| Problem statement |
Skip the pictures and copy all the data that follows exactly.

| Material provided |

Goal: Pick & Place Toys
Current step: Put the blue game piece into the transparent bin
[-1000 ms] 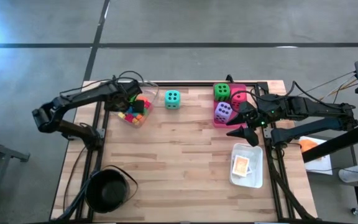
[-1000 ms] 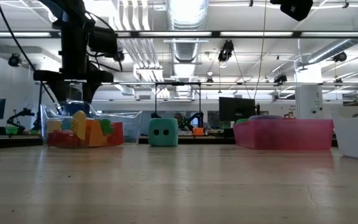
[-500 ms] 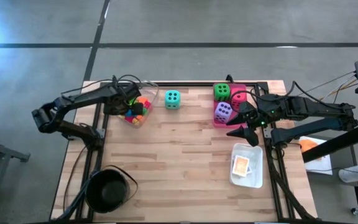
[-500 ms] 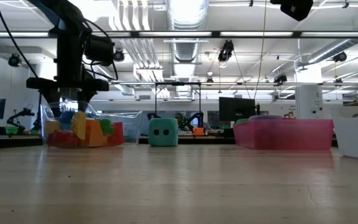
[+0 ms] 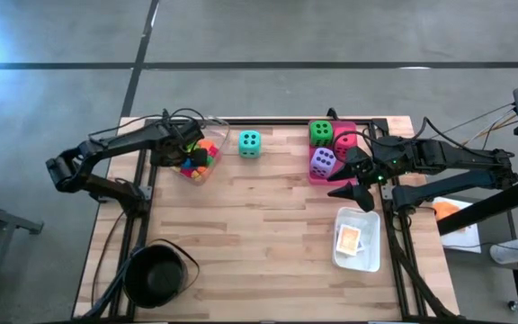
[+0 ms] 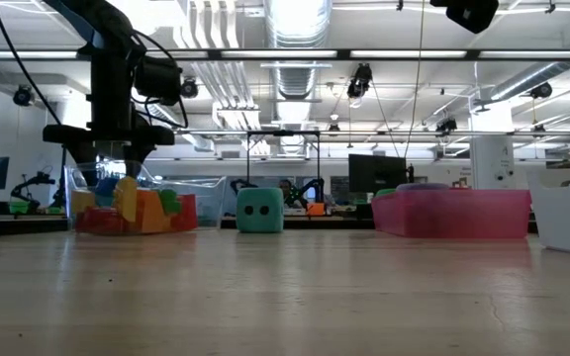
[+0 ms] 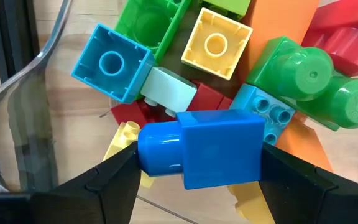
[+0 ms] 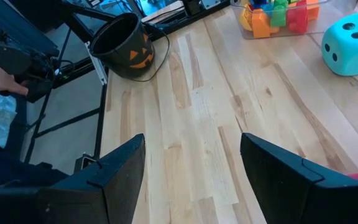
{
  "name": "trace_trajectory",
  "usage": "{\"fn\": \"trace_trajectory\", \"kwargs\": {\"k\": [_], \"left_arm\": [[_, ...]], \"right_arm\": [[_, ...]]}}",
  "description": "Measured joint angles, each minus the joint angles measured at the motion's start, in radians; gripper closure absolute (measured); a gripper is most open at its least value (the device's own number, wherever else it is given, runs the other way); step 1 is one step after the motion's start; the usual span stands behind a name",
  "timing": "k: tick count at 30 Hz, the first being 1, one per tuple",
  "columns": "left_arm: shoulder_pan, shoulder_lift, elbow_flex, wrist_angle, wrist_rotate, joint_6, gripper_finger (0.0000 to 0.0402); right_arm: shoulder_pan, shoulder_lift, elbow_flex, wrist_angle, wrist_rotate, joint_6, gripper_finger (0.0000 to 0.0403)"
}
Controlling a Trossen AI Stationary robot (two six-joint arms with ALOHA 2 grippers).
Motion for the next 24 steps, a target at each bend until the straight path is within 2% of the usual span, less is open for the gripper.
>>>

| Answer to this task |
Goal: Pick & Place Toys
Current step: Put the blue game piece into the transparent bin
[-1000 ms] 
[-1000 ms] 
[-500 ms] 
[-500 ms] 
[+0 ms] 
[+0 ms] 
[+0 ms] 
[+0 ms] 
{
  "name": "trace_trajectory",
  "usage": "{\"fn\": \"trace_trajectory\", \"kwargs\": {\"k\": [_], \"left_arm\": [[_, ...]], \"right_arm\": [[_, ...]]}}",
  "description": "Measured joint angles, each minus the joint angles measured at the motion's start, in radians; gripper closure absolute (measured); a gripper is most open at its least value (the device's own number, wherever else it is given, runs the other way); step 1 is one step after the motion's start; the usual span stands behind a name",
  "timing": "k: tick count at 30 Hz, the first being 1, one per tuple",
  "columns": "left_arm: shoulder_pan, shoulder_lift, elbow_flex, wrist_angle, wrist_rotate, joint_6, gripper_finger (0.0000 to 0.0402); right_arm: shoulder_pan, shoulder_lift, elbow_flex, wrist_angle, wrist_rotate, joint_6, gripper_finger (0.0000 to 0.0403)"
}
Controlling a Trossen AI Stationary robot (two six-joint arms with ALOHA 2 grippers).
Motion for the next 24 steps, a target at each bend until the straight path is within 2% of the usual span, less is open for the gripper.
>>>

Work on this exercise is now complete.